--- WHAT IS REQUIRED ---
Every line that includes the word "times" needs to be copied from the listing.

--- PROVIDED INFORMATION ---
##############################

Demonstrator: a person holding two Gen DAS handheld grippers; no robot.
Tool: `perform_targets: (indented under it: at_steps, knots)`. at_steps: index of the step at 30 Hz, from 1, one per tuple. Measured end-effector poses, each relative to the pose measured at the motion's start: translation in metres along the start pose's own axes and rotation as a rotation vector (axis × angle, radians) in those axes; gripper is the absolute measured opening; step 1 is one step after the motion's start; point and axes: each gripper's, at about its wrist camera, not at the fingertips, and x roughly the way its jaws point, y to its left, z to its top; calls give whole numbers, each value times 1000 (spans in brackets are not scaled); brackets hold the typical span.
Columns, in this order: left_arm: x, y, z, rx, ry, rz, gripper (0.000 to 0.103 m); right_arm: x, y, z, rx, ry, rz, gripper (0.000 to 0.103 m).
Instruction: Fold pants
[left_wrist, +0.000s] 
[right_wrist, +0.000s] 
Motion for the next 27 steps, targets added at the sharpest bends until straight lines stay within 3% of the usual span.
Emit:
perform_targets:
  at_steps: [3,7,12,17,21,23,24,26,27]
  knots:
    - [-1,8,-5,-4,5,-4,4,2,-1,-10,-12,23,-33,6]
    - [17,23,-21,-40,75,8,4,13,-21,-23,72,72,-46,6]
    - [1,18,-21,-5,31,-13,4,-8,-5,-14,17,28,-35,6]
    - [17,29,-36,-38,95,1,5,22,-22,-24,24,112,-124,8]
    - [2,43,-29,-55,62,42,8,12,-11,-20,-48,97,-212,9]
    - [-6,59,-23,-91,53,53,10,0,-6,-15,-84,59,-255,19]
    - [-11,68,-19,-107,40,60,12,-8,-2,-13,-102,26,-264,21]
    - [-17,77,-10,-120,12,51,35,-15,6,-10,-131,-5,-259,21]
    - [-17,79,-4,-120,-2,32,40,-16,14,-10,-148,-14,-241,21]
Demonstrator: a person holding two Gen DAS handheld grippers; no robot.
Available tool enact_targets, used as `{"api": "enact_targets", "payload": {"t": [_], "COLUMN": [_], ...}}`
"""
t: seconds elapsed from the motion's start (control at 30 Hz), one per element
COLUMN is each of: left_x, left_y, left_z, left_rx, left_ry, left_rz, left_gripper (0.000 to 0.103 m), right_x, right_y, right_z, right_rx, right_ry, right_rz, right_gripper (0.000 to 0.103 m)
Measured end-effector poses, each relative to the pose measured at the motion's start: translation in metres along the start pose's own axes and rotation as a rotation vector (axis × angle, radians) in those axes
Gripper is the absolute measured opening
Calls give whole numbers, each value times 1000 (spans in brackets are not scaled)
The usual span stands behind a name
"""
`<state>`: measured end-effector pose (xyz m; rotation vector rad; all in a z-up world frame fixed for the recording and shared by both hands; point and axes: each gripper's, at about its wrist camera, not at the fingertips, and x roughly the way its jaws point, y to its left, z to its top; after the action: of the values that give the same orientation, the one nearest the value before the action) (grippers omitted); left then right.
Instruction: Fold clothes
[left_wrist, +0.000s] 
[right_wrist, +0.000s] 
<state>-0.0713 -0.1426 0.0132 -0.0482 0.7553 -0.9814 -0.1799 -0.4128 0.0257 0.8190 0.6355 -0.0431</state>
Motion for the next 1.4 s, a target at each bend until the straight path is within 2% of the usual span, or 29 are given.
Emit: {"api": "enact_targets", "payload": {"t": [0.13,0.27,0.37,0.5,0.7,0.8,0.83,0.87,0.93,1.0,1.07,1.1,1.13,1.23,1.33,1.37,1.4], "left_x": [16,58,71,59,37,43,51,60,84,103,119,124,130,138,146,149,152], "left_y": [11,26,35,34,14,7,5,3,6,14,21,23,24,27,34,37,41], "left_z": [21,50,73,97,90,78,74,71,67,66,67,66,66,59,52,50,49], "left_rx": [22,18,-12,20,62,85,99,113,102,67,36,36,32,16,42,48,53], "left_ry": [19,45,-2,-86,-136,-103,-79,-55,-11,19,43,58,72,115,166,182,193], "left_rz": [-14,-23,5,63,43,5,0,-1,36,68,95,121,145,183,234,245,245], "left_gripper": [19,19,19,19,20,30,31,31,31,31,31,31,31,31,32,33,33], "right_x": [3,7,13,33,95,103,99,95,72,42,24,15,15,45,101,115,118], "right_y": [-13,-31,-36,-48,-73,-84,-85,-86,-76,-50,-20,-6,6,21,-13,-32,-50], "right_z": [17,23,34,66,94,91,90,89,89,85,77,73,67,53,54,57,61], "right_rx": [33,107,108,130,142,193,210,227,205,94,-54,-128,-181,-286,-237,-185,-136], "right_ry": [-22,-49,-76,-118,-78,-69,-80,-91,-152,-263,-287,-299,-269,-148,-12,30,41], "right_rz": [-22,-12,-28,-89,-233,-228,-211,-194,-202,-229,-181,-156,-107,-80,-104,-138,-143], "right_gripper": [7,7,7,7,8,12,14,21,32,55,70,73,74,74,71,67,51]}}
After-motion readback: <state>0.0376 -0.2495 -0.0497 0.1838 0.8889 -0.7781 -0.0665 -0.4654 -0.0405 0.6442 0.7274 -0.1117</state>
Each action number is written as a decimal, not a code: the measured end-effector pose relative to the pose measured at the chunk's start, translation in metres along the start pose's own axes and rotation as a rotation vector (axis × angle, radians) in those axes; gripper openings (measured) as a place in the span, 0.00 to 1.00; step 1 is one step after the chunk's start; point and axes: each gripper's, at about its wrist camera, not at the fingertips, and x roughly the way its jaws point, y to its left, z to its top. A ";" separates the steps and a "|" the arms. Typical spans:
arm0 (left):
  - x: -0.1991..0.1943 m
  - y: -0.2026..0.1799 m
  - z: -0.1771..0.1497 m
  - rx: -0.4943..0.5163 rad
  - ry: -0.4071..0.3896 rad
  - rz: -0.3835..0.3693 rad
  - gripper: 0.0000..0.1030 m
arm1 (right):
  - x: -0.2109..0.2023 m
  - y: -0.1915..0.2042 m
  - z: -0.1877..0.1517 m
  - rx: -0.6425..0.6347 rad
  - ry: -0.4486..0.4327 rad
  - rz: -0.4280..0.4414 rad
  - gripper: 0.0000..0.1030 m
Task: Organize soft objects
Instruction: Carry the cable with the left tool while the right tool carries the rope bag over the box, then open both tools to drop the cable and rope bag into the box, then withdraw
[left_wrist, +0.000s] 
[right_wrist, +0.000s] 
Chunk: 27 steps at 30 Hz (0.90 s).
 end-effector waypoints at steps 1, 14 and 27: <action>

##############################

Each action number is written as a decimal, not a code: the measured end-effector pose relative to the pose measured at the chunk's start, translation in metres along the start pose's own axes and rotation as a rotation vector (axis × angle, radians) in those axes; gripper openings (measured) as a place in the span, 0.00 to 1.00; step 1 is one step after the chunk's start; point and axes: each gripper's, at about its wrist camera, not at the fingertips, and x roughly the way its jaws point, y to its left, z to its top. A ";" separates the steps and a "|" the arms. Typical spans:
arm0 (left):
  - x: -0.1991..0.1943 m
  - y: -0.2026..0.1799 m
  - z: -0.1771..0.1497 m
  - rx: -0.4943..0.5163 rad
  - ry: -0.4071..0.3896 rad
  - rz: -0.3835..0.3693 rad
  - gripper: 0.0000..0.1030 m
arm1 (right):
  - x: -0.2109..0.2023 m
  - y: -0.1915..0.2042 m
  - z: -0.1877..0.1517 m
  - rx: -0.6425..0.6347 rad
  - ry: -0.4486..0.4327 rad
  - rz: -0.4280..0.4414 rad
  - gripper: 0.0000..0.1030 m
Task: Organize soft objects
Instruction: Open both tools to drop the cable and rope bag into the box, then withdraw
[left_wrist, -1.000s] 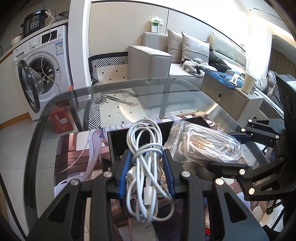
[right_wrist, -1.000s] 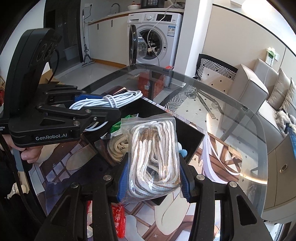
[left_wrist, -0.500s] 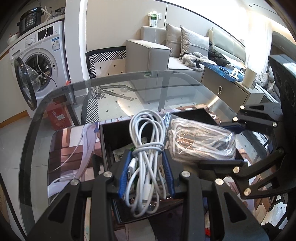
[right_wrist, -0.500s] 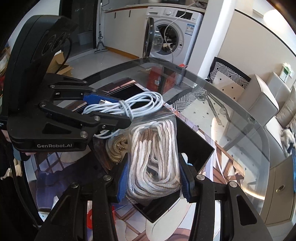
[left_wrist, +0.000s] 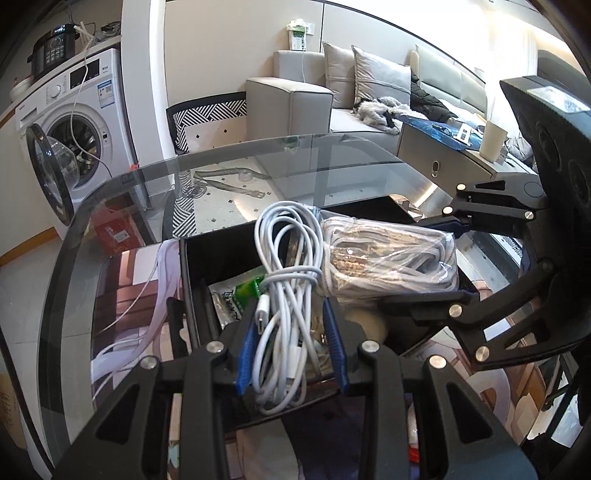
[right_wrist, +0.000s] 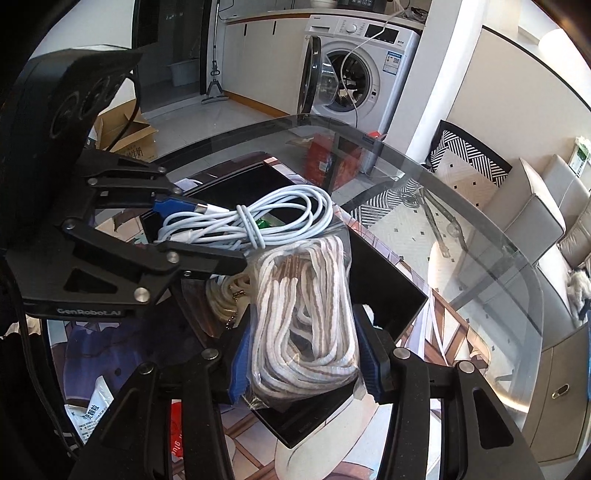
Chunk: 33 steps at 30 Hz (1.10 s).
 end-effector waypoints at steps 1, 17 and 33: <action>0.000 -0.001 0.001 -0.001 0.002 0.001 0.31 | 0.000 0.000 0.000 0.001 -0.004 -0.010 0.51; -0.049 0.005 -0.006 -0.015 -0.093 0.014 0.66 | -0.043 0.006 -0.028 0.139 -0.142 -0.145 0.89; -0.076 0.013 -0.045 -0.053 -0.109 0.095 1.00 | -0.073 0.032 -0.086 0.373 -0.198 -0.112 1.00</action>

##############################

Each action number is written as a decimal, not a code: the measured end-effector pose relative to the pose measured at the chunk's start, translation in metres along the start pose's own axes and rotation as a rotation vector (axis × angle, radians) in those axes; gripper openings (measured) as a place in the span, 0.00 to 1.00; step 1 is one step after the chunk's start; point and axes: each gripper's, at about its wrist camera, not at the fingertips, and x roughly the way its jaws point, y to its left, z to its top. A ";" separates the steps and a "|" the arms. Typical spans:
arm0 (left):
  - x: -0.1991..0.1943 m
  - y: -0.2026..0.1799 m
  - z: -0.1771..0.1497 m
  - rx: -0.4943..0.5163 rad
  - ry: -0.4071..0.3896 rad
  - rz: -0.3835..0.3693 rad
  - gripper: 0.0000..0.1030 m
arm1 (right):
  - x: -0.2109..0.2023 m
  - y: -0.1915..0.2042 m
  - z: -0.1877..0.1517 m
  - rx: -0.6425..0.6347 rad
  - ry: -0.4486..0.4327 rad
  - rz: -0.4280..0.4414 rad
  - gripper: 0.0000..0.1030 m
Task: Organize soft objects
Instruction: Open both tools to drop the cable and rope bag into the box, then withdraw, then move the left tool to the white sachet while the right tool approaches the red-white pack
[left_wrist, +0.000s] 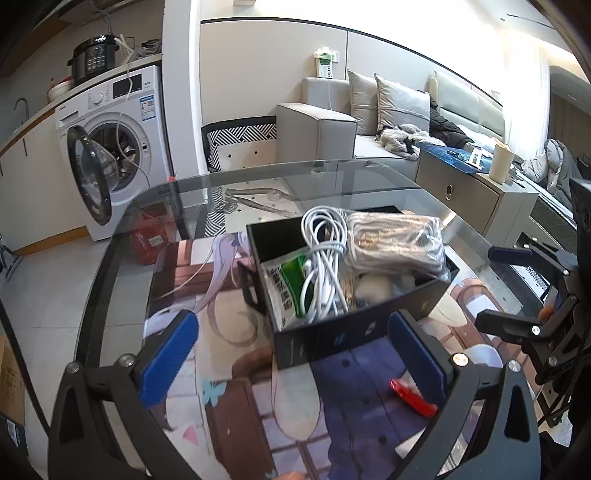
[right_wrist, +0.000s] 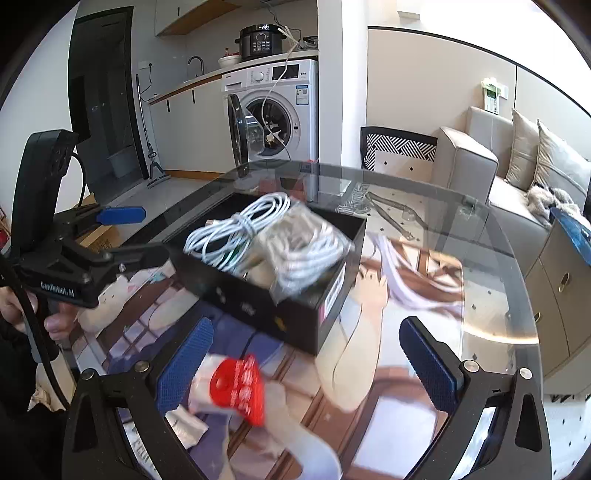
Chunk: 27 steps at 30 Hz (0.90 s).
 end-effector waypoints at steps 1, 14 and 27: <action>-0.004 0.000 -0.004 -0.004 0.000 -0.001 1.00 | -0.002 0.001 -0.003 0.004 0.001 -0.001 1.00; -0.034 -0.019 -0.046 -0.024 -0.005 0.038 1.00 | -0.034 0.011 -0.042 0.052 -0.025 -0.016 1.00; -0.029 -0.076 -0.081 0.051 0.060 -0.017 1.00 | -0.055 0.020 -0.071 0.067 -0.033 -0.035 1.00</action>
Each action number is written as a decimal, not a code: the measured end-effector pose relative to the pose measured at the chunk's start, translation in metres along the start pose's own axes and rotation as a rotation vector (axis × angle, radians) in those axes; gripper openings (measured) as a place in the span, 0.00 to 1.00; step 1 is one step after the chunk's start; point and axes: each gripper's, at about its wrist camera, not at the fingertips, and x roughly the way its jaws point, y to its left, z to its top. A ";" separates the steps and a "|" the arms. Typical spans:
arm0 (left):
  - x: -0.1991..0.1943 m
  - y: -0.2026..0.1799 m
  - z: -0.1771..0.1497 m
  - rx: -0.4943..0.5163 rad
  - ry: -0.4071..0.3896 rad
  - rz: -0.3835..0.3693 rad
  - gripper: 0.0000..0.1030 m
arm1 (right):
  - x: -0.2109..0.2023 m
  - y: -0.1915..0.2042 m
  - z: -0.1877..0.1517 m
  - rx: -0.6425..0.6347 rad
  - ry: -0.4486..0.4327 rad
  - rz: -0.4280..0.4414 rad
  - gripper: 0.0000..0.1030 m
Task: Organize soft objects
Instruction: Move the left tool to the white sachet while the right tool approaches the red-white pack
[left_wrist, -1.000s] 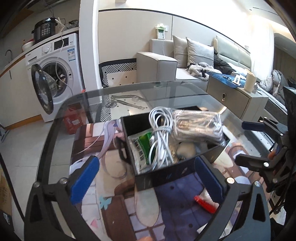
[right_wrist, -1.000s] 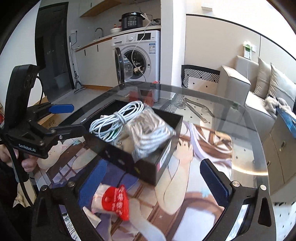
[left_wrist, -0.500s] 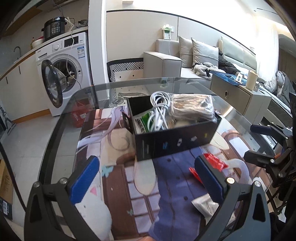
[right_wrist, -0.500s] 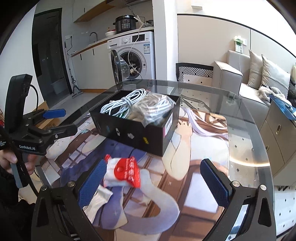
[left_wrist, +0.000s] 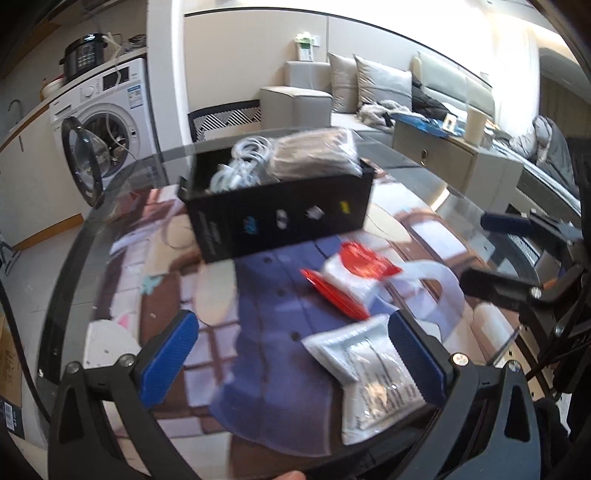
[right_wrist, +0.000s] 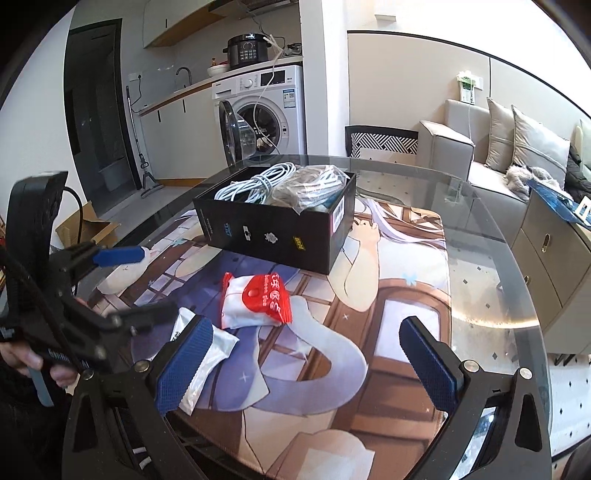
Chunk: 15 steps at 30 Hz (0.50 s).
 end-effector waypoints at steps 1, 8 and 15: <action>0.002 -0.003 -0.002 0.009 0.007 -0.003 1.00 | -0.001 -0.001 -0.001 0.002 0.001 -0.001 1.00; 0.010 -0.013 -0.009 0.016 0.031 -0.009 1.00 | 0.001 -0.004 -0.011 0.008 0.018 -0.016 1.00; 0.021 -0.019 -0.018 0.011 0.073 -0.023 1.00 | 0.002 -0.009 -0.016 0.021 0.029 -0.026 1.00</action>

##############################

--- TASK OUTPUT ---
Tool: `perform_targets: (indented under it: at_steps, knots)`. at_steps: index of the step at 30 Hz, from 1, one per tuple. Measured end-effector poses, each relative to the pose measured at the motion's start: translation in metres along the start pose's own axes and rotation as a rotation vector (axis × angle, radians) in those axes; gripper is the absolute measured opening; step 1 is one step after the motion's start; point and axes: each gripper's, at about its wrist camera, not at the fingertips, and x roughly the way its jaws point, y to its left, z to its top; calls give whole numbers, each value times 1000 (spans in brackets are not scaled); brackets hold the typical span.
Calls give whole numbers, each value times 1000 (spans in brackets are not scaled)

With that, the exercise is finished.